[Opening Dataset excerpt section]
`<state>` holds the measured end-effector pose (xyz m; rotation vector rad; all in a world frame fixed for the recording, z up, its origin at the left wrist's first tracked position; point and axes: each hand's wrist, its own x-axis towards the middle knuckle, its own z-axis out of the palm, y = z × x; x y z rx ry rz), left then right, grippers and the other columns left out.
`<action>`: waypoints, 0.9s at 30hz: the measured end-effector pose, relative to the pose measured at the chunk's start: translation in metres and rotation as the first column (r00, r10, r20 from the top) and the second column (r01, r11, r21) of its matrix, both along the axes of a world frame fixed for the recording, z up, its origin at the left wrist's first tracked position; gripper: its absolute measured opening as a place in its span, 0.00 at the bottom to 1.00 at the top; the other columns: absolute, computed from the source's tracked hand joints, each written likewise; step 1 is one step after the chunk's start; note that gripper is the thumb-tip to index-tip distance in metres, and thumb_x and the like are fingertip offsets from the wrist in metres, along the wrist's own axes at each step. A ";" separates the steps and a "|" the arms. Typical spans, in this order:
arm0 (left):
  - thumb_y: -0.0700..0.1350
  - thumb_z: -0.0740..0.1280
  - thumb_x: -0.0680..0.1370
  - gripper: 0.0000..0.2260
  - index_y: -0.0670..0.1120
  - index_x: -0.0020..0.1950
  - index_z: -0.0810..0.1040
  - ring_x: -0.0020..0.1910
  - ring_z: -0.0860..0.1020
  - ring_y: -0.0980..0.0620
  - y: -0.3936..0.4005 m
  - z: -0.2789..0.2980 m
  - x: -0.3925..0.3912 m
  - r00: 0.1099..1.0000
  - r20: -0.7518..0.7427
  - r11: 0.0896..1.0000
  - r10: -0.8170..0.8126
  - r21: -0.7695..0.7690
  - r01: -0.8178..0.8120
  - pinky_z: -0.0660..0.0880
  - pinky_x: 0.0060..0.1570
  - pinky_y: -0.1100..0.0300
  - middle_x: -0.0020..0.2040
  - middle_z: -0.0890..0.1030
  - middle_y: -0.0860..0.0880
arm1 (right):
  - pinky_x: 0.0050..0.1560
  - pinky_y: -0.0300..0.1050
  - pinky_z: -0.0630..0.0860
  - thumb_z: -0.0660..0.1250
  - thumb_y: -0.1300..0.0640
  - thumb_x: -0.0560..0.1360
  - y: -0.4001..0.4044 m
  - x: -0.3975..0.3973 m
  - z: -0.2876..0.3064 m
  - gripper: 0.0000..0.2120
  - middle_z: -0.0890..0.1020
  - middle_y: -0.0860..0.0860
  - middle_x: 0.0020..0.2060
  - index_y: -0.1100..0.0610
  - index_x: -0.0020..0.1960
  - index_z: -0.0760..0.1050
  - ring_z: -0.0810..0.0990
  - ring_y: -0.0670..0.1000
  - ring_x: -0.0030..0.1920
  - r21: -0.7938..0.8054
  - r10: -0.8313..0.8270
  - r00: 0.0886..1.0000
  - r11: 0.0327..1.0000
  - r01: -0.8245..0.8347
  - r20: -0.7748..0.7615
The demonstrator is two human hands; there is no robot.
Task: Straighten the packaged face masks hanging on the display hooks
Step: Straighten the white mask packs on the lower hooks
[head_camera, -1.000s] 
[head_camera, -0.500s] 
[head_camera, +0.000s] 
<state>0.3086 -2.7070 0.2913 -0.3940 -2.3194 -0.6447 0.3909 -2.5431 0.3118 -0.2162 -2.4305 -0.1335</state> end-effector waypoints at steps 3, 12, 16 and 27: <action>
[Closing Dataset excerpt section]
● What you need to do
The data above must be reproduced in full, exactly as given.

● Response to this exercise
`<state>` holds the measured end-effector pose (xyz m; rotation vector rad; all in a world frame fixed for the recording, z up, its origin at the left wrist's first tracked position; point and axes: each hand's wrist, its own x-axis towards the middle knuckle, its own z-axis out of the palm, y = z × x; x y z rx ry rz), left then right, grippers and the other columns left out.
`<action>`: waypoints, 0.9s at 30hz: the measured end-effector pose, relative to the pose measured at the chunk's start: translation in metres and rotation as the first column (r00, r10, r20 from the top) and the second column (r01, r11, r21) of its matrix, both along the axes of a world frame fixed for the recording, z up, its origin at the left wrist's first tracked position; gripper: its absolute measured opening as a place in its span, 0.00 at the bottom to 1.00 at the top; the other columns: absolute, computed from the source's tracked hand joints, each written likewise; step 1 is one step after the chunk's start; note that gripper is the thumb-tip to index-tip distance in metres, and thumb_x and the like are fingertip offsets from the wrist in metres, along the wrist's own axes at each step. A ";" separates the steps and a "|" the arms. Typical spans, in this order:
arm0 (left):
  - thumb_y: -0.0700..0.1350
  - thumb_z: -0.0740..0.1280
  - thumb_x: -0.0680..0.1370
  - gripper: 0.0000..0.2260
  - index_y: -0.0670..0.1120
  - index_x: -0.0020..0.1950
  - index_z: -0.0810..0.1040
  - ring_x: -0.0020..0.1910
  - ring_z: -0.0860..0.1020
  - ring_y: -0.0980..0.0620
  - y: -0.3936..0.4005 m
  - z: -0.2789..0.2980 m
  - x: -0.3925..0.3912 m
  - r00: 0.1099..1.0000
  - r20: -0.7518..0.7427
  - r11: 0.0896..1.0000
  - r10: -0.8170..0.8126
  - r21: -0.7695..0.7690
  - r01: -0.8178..0.8120
  - pinky_z: -0.0660..0.0880
  - pinky_x: 0.0060..0.1570
  - pinky_y: -0.1100..0.0300
  - middle_x: -0.0020..0.2040
  - middle_z: -0.0890..0.1030
  - middle_y: -0.0860..0.0880
arm1 (right):
  - pinky_x: 0.0050..0.1560
  - pinky_y: -0.0300..0.1050
  - pinky_z: -0.0630..0.0860
  - thumb_z: -0.0660..0.1250
  - thumb_y: -0.1300..0.0640
  - thumb_x: -0.0560..0.1360
  - y: -0.4001..0.4044 m
  - x: -0.3975..0.3973 m
  - z: -0.2876..0.3064 m
  - gripper: 0.0000..0.2120
  - middle_z: -0.0890..0.1020
  - middle_y: -0.0860..0.0860
  - middle_x: 0.0020..0.2060
  - index_y: -0.1100..0.0610
  - index_x: -0.0020..0.1960
  - index_z: -0.0760..0.1050
  - ring_z: -0.0810..0.0990
  - ring_y: -0.0670..0.1000
  - ring_x: -0.0030..0.1920
  - r21: -0.7938..0.8054
  - r10: -0.8313..0.8270
  - r00: 0.0886..1.0000
  - r11: 0.0327..1.0000
  - r01: -0.8245..0.8347
  - r20: -0.7748..0.7615
The demonstrator is two human hands; there is no robot.
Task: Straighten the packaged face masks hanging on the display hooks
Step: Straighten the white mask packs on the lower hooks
[head_camera, -1.000s] 
[head_camera, -0.500s] 
[head_camera, +0.000s] 
<state>0.3086 -2.7070 0.2913 -0.3940 -2.3194 -0.6447 0.3909 -2.5431 0.3118 -0.2162 -2.4305 -0.1335</state> end-effector waypoints at steps 3, 12, 16 and 27: <action>

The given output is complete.